Tate Modern

Tate Modern is Britain’s national gallery of international modern art and forms part of the Tate group :- Tate Britain, Tate Liverpool, Tate St Ives.

Tate holds the national collection of modern and contemporary British art from 1900 to the present day

Its one of the largest museums of modern and contemporary art in the world.

Tate Modern is housed in the former Bankside Power Station, which was originally designed by Sir Giles Gilbert Scott, who was the architect of Battersea Power Station.

The Power Station was built in two stages between 1947 and 1963  – eventually closed its doors in 1981.

The structure was roughly divided into three main areas– the huge main Turbine Hall in the centre, with the boiler house to the north and the Switch house to the south.

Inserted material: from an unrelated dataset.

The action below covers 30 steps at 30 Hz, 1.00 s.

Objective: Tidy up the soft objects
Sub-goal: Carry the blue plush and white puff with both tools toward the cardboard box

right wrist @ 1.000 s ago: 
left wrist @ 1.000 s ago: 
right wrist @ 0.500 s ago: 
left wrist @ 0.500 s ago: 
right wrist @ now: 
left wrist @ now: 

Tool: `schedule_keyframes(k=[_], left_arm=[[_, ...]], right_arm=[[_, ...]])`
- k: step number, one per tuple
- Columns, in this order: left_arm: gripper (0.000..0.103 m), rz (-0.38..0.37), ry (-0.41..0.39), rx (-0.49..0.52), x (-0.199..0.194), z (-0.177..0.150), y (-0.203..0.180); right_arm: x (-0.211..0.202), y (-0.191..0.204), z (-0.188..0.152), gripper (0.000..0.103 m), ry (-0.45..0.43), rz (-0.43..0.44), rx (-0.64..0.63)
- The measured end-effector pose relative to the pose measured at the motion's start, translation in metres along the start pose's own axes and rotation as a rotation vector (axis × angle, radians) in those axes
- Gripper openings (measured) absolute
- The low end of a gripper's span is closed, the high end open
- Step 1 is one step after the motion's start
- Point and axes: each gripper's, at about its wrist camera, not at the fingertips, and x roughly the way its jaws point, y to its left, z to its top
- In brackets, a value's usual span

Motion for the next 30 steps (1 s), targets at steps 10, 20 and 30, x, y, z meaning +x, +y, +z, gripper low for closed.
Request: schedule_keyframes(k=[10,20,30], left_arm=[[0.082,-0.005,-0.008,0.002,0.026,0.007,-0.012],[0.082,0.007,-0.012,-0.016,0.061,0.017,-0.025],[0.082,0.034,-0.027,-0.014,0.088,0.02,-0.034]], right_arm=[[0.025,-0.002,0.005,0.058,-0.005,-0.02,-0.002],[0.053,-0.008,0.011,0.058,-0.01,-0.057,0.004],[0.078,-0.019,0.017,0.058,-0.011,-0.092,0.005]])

For many years after closure Bankside Power station was at risk of being demolished by developers. Many people campaigned for the building to be saved and put forward suggestions for possible new uses.

In April 1994 the Tate Gallery announced that Bankside would be the home for the new Tate Modern. In July of the same year, an international competition was launched to select an architect.

Herzog & de Meuron  were announced as the winning architects in January 1995. The £134 million conversion to the Tate Modern started in June 1995 and was completed by January 2000

The most obvious external change was the two-story glass extension on one half of the roof. Much of the original internal structure remained, including of course the turbine hall.

The Queen official opened Tate Modern on 11 May 2000

It received 5.25 million visitors in its first year

Tate Modern had attracted more visitors than originally expected and plans to expand it had been in preparation since 2004. These plans focused on the south west of the building with the intention of providing 5,000m2 of new display space, almost doubling the amount of display area.

The southern third of the building was retained by the French power company EDF Energy as an electrical sub-station.

In 2006, the company released the western half of this holding and plans were made to replace the structure with a tower extension to the museum, initially planned to be completed in 2015.

The tower was to be built over the old oil storage tanks, which would be converted to a performance art space.

This project was initially costed at £215 million Of the money raised, £50 million came from the UK government; £7 million from the London Development Agency .

£6 million from philanthropist  John Studzinski; and donations from, among others, the Sultanate of Oman and Elisabeth Murdoch .

In June 2013, international shipping and property magnate  Eyal Ofer  from Zodiac Maritime pledged £10m to the extension project, making it to 85% of the required funds.

Two of the Tanks are used to show live performance art pert and installations while the third provides utility space. Tate describes them as “the world’s first museum galleries permanently dedicated to live art”.

The exterior of the Switch House is a ten-story tower built above the oil tanks.

The original western half of the Switch House was demolished to make room for the tower and then rebuilt around it with large gallery spaces and access routes between the main building -the new galleries on level 4 have natural top lighting. A bridge built across the turbine hall on level 4 to provides an upper access route.

The new building opened to the public on 17 June 2016

The design, again by Herzog & de Meuron, has been controversial. It was originally designed with a glass stepped pyramid, but this was amended to incorporate a sloping façade in brick latticework (to match the original power-station building)

In May 2017 the Switch House was formally renamed the Blavatnik Building, after Anglo-Ukrainian billionaire Sir Leonard Blavatnik, who contributed a “substantial” amount of the £260m cost of the extension.